▶ [Stored items]
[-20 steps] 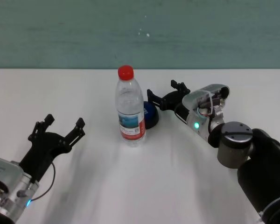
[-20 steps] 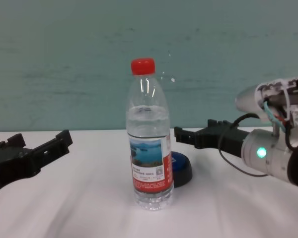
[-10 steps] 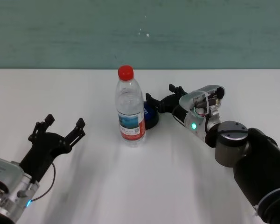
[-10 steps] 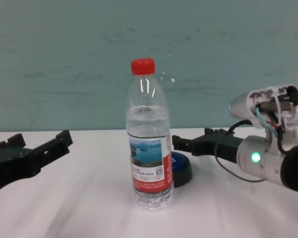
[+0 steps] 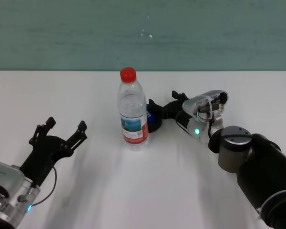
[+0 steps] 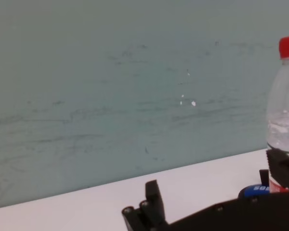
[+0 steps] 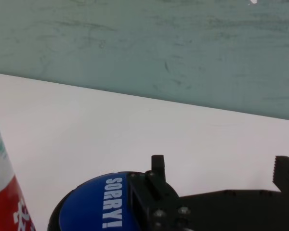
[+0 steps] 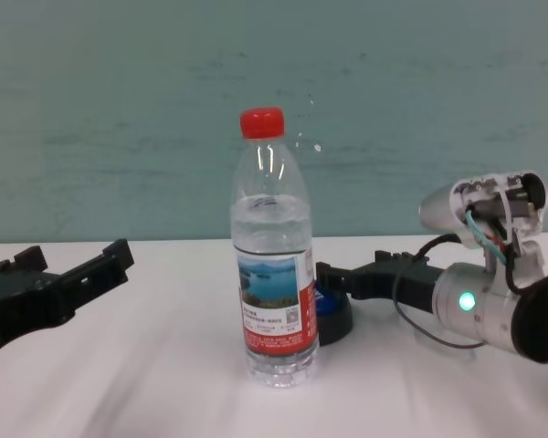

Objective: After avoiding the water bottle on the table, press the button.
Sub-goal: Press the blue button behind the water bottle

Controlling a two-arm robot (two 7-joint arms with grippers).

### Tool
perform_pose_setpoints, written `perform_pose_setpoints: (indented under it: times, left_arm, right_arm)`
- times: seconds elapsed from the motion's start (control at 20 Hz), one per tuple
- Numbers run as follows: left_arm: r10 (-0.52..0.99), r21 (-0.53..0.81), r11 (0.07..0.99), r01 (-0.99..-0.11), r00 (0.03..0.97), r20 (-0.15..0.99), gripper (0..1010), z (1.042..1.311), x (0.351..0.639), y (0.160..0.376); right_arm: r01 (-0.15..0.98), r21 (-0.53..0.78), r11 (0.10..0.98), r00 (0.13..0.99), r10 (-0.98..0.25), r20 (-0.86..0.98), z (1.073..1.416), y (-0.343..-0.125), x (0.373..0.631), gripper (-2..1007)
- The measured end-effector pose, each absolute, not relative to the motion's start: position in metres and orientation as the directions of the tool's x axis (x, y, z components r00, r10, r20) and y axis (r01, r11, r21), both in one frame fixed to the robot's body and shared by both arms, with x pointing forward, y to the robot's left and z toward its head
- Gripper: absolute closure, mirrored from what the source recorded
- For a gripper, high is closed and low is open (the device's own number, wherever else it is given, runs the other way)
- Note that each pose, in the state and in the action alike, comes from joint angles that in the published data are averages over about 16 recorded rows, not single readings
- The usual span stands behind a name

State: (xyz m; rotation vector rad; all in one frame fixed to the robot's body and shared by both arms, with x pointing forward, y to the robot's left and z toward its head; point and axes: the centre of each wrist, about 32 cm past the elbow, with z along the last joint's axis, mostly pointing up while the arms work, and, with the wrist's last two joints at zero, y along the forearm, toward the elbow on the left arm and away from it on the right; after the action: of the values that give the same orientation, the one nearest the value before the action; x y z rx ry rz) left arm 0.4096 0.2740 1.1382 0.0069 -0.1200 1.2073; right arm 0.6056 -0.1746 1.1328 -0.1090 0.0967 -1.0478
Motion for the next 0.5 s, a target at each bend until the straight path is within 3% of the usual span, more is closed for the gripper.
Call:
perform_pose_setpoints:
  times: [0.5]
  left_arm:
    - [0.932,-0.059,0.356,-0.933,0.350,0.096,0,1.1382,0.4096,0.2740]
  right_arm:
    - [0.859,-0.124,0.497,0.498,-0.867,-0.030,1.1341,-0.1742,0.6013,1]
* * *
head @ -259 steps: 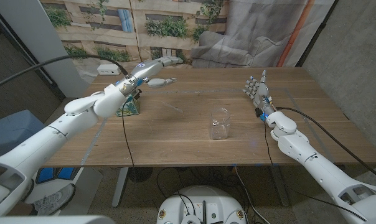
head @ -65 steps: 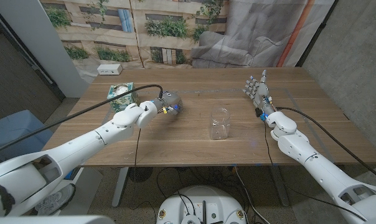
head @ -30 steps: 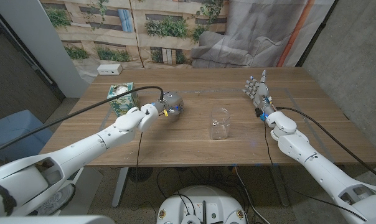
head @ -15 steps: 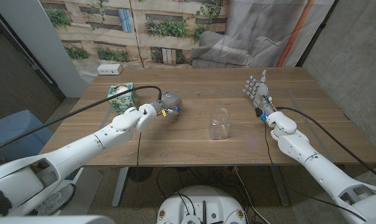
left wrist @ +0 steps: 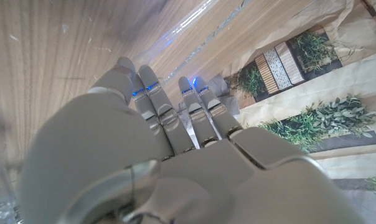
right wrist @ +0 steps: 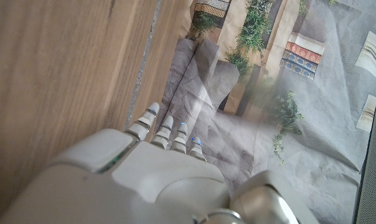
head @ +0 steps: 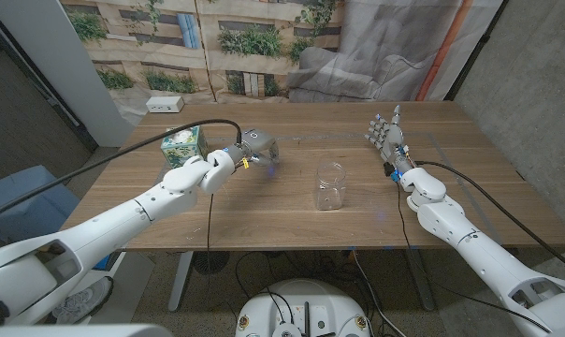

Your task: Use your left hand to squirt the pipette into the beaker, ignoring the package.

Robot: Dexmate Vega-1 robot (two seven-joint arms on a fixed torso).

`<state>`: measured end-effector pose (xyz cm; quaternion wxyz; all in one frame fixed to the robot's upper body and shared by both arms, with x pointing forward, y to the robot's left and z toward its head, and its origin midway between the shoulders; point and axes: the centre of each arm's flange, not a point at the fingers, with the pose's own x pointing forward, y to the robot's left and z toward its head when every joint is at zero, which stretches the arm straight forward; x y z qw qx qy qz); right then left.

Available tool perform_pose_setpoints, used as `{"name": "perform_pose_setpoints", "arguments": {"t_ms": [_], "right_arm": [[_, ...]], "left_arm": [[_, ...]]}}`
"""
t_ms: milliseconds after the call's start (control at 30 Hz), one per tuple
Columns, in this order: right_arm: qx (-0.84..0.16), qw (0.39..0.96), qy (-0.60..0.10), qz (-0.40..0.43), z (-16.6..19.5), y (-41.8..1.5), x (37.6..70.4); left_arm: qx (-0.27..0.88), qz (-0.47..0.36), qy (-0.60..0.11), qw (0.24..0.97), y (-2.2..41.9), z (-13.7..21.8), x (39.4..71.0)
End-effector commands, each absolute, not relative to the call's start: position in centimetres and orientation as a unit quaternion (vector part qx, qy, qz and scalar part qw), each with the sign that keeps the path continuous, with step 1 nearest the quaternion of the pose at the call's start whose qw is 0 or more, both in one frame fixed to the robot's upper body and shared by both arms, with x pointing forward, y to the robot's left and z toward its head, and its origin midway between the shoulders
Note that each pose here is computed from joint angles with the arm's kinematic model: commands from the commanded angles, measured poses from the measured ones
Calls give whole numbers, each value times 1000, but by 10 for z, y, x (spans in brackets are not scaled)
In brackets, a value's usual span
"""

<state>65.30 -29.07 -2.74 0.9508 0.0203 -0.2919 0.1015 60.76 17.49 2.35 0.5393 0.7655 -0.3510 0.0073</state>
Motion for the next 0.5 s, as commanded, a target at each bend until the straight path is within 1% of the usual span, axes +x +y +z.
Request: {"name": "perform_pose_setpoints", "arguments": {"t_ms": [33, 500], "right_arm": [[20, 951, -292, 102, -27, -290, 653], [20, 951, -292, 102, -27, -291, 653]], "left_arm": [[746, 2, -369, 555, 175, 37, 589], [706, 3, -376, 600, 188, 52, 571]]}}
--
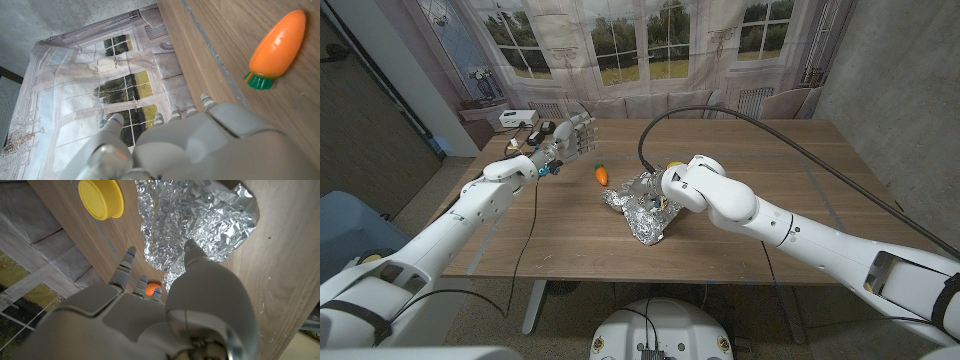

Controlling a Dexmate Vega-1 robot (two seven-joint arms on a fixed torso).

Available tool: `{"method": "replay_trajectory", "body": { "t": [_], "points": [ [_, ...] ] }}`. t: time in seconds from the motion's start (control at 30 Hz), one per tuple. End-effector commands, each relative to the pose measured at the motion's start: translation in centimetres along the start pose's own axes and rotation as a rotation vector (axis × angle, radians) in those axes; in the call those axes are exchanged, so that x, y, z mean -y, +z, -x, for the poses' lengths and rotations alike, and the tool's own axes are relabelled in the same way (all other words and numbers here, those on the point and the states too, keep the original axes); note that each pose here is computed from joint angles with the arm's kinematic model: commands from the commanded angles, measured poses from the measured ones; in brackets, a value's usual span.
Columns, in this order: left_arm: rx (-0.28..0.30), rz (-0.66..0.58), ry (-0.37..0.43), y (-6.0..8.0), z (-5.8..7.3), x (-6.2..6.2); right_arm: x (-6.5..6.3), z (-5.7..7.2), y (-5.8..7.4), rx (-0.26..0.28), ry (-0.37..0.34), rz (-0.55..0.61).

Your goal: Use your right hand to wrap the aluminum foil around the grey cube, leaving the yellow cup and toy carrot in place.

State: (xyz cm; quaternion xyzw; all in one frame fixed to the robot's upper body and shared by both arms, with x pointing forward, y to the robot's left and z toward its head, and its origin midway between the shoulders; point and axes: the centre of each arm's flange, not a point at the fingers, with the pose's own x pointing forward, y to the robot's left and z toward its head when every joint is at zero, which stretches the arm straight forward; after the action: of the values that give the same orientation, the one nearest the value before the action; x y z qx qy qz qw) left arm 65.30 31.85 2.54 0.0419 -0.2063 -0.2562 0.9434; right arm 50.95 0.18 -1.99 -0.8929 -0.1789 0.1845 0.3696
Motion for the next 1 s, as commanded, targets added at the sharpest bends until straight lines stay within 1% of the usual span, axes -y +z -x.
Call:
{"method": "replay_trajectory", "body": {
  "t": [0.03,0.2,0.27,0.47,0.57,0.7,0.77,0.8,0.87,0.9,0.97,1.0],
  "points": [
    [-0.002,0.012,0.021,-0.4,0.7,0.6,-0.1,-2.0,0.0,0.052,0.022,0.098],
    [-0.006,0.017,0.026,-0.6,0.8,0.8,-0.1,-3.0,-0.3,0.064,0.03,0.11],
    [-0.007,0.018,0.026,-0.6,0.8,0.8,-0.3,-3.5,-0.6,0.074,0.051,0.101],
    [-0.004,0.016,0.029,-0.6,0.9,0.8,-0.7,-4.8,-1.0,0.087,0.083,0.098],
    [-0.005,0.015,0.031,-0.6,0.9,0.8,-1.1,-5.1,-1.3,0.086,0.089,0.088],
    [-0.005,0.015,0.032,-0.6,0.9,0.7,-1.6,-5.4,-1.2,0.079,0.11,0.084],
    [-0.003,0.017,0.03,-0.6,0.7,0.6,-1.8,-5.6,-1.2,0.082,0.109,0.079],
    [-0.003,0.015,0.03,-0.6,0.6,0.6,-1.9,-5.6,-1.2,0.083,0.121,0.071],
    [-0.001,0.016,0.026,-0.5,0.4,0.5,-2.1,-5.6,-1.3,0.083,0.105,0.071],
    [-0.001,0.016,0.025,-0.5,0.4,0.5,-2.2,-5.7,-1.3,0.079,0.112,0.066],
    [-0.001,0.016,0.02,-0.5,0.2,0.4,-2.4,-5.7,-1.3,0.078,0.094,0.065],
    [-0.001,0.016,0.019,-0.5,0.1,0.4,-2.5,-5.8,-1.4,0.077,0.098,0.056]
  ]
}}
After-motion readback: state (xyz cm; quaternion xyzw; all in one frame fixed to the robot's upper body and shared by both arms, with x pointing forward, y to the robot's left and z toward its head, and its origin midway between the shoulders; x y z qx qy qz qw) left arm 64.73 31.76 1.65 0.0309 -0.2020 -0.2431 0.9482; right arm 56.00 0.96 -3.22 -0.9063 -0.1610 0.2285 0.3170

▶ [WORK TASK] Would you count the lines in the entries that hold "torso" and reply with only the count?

▶ [RESULT OF THE TASK] 2